Majority of patients had Fuhrmans nuclear grade of 2(66.7%) (Table 2) and no patient had Fuhrmans nuclear grade 4. At 1 year follow up nuclear grade did not prove significant prognostic predictor of for disease free survival at 1 year on univariate analysis (p value 0.156) in contrast to Fuhrman grade as significant and independent prognostic parameter for renal cell carcinoma patients in other studies by Lohse CM, Blute ML, Zincke H, WeaverAL and Cheville. (12,13,14,15)

Majority of patients had clear cell type histology (Table 2) (73.3%). At one year follow up chromophobe type had 100% disease free survival whereas papillary and sarcomatoid types had 50% disease free survival at one year follow up. But type of histology did not prove to be a significant prognostic predictor of for disease free survival at 1 year on univariate analysis (p value 0.158). In contrast to studies now suggest that clear cell RCC may have a worse prognosis on average compared with papillary or chromophobe RCC, although there are clearly poorly differentiated tumors in each of these subcategories that can be lethal (Moch et al, 2000; Amin et al, 2002; Lau et al, 2002; Cheville et al, 2003; Krejci et al, 2003; Beck et al, 2004. (16,17,18,19)

Majority of patients had Raised ESR of above 28mm (53.3%) (Table 2) and it did not prove significant prognostic predictor of for disease free survival at 1 year on univariate analysis (p value 0.175) whereas elevated erythrocyte sedimentation rate, was independent predictor of cancer-specific mortality in patients with localized clear cell RCC after accounting for other major prognostic factors (Magera et al, 2008). (20)
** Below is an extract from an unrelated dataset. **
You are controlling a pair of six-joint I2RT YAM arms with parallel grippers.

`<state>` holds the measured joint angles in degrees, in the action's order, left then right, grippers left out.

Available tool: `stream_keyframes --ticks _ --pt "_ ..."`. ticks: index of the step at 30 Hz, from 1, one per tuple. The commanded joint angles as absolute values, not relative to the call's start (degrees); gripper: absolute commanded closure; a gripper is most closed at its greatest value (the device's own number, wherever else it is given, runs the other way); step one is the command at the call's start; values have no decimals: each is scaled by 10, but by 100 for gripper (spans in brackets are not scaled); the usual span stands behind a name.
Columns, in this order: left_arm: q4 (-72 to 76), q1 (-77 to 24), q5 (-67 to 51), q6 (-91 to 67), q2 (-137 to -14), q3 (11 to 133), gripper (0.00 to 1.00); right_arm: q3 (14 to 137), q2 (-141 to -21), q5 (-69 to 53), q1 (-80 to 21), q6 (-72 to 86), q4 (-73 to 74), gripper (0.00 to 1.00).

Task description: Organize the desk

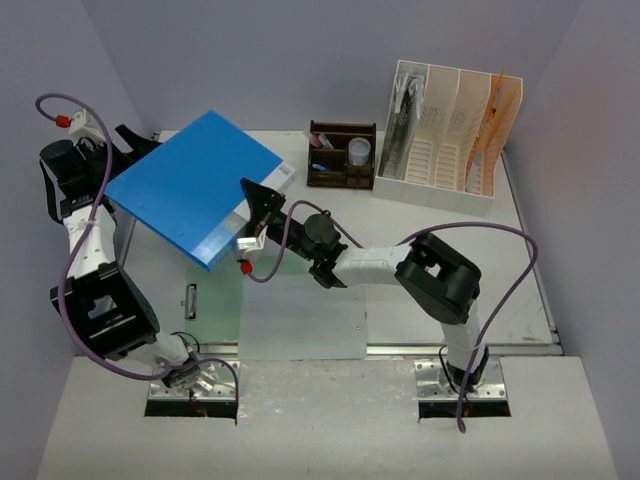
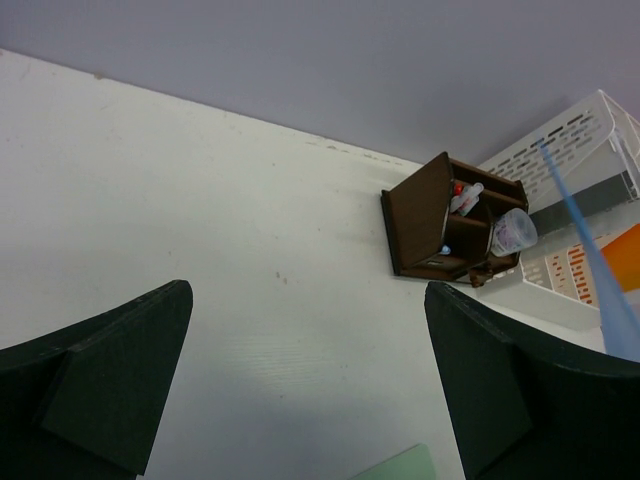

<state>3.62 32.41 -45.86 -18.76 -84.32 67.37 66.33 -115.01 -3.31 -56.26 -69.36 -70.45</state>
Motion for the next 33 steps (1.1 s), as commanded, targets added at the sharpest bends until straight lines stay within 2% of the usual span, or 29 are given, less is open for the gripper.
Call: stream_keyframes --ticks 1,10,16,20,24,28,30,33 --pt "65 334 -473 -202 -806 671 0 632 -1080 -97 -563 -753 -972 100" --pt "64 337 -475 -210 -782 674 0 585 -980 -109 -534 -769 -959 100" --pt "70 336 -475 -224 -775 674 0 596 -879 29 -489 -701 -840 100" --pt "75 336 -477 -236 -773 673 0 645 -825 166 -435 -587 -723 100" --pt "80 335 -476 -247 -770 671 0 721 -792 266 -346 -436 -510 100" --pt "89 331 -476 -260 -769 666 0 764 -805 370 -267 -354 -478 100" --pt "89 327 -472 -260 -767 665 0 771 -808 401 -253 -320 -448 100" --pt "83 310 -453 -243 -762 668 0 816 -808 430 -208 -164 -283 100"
Presence of necrosis was noted in (26.7%) (Table 2) of patients and it proved to be a strongly significant prognostic predictor of for disease free survival at 1 year on univariateanalysis (p value <0.001) similar to the study of Lam et al demonstrated that the presence of histologic TN was an independent predictor of survival in patients with localized disease. (21) Drawback of this parameter comparison was the amount of necrosis was not made out.

Majority of patients had ECOG performance status of 0(46.7%) (Table 2) it proved to be a strongly significant prognostic predictor of for disease free survival at 1 year on univariateanalysis (p value <0.001) similar to finding of the study by Zisman et al, 2001b! (20)
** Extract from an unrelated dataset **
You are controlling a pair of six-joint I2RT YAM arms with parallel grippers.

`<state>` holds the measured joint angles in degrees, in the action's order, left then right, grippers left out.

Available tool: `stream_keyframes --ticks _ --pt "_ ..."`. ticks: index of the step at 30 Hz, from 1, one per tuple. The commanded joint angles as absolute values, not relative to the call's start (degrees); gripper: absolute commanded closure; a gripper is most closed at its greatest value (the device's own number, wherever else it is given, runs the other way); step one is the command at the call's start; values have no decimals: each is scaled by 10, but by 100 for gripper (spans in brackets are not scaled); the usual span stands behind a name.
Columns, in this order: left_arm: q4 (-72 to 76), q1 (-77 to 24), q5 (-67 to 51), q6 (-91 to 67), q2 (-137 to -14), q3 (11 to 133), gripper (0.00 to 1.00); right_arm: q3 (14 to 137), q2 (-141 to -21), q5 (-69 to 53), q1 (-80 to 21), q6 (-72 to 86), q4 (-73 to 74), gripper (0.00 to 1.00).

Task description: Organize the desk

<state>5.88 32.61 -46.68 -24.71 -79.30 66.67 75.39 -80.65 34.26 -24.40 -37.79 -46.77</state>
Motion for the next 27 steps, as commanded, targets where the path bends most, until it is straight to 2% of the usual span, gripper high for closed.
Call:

Majority of patients had tumor stage 2(46.7%) (Table 2) and tumor staging proved to be a strongly significant prognostic predictor for disease free survival at 1 year on univariate analysis (p value <0.001) similar to studies where Pathologic stage has proved to be the single most important prognostic factor for RCC (Thrasher and Paulson 1993; Delahunt, 1998; Kontak and Campbell, 2003; Leibovich et al, 2005a; Lane and Kattan, 2008; Kanao et al, 2009). (21,22,23,24)

Majority of patients had SSIGN score of 3 to 5(66.7%) (Table 2) and SSIGN score proved to be a strongly significant prognostic predictor for disease free survival at 1 year on univariate analysis (p value <0.001) similar to other studies where this system has been validated (Ficarra et al, 2006, 2009; Fujii et al, 2008; Zigeuner et al, 2010). (24,25,26)
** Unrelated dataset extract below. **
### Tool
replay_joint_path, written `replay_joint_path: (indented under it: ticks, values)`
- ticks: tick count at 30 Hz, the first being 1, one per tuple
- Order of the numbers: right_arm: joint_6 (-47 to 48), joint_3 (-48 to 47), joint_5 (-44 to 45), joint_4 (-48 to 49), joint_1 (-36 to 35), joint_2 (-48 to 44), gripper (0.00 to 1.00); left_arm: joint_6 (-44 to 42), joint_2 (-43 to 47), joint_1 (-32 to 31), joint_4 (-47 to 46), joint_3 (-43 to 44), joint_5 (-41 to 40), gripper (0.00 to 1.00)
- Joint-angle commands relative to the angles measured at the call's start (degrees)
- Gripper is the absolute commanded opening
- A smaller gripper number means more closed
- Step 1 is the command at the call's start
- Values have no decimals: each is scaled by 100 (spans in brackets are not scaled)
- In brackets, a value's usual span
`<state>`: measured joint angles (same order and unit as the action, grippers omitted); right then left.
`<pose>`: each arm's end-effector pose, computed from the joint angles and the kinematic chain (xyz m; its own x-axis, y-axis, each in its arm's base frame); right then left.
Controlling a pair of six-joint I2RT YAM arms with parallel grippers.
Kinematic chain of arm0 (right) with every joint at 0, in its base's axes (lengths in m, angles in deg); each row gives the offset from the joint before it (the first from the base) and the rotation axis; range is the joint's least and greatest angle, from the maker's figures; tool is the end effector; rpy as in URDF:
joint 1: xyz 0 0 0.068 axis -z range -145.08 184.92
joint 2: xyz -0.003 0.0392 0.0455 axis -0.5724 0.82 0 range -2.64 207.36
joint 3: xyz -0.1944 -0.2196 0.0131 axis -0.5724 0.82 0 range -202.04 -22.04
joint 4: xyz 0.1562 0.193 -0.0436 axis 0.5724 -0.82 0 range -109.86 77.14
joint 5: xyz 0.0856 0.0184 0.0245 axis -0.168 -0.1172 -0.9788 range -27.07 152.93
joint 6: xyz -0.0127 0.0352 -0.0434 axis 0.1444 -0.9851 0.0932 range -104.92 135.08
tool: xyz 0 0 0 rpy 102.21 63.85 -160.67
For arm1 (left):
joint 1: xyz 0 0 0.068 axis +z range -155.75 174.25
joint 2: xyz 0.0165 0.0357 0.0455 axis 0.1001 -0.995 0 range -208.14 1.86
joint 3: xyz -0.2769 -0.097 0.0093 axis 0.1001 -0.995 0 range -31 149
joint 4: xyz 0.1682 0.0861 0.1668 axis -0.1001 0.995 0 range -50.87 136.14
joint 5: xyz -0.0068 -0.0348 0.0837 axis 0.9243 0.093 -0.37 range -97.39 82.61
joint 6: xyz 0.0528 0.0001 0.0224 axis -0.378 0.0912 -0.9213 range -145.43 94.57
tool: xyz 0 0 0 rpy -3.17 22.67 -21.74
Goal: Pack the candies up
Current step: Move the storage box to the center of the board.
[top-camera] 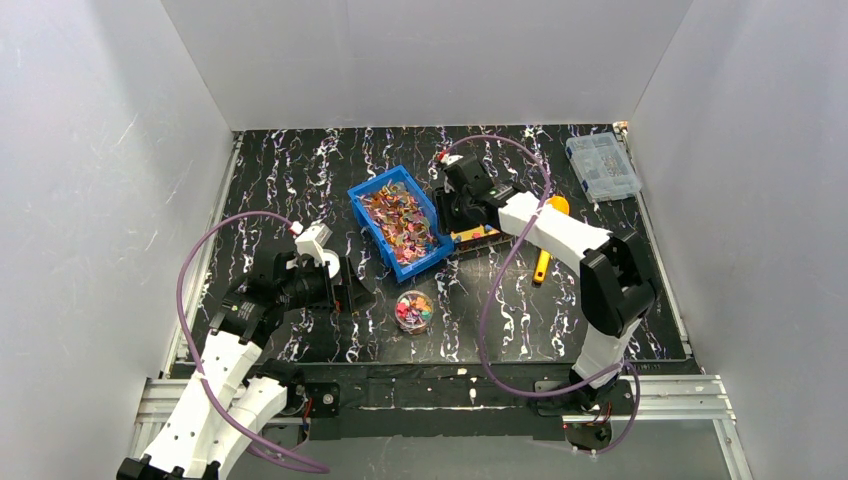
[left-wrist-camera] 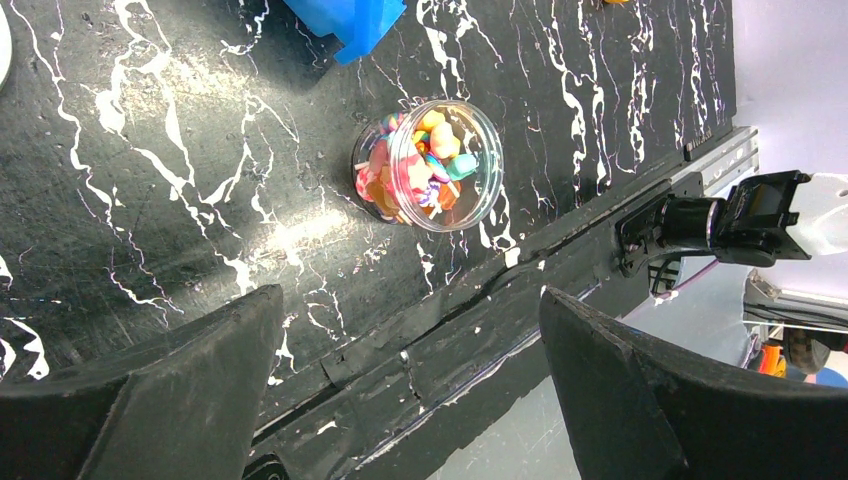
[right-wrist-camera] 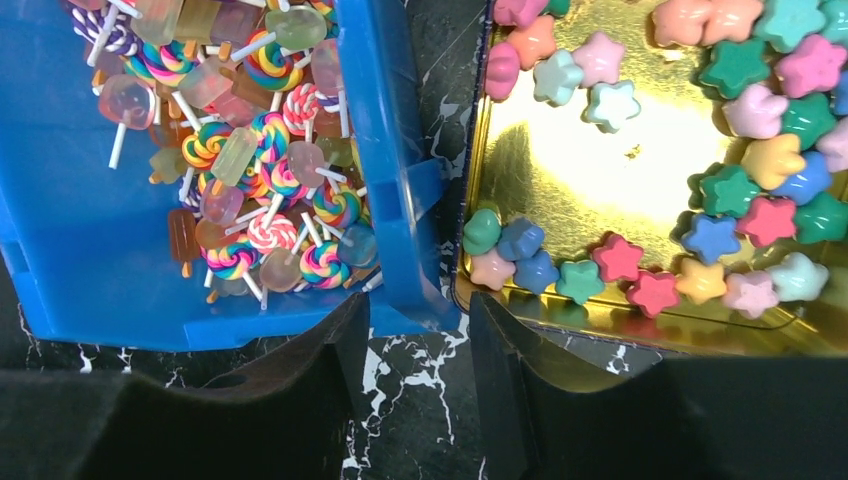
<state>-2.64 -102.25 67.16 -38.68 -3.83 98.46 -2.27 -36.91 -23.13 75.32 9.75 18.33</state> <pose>0.3093 0.2445 0.2826 -0.7188 -0.1876 -0.6695 -0.3841 0.9097 0.1575 0.1108 -0.0532 0.2981 -0.7337 -0.1416 -0.6645 0.3514 0.7580 -0.5495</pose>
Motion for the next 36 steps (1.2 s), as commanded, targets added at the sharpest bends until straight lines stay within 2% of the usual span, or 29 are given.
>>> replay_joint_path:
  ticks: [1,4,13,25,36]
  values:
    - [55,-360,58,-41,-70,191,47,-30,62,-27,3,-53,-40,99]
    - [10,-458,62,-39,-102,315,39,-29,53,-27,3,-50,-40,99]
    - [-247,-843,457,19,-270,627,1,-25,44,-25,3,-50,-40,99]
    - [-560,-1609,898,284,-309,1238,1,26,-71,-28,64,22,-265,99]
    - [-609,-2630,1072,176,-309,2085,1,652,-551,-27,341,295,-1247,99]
Most of patients had intermediate UCLA risk group (56.7%) (Table 2) and this risk stratification proved to be a strongly significant prognostic predictor for disease free survival at 1 year on univariate analysis (p value <0.001) similar to the studies which shows that this risk stratification has been validated internally and externally (Zisman et al, 2002b; Patard et al, 2004c; Cindolo et al, 2006, 2008; Parker et al, 2009). (27,28,29) The main drawback of the study is small size of the cohort and short follow up period. Multivariate analysis could not be drawn from the study as the sample size was small making such analysis difficult to interpret.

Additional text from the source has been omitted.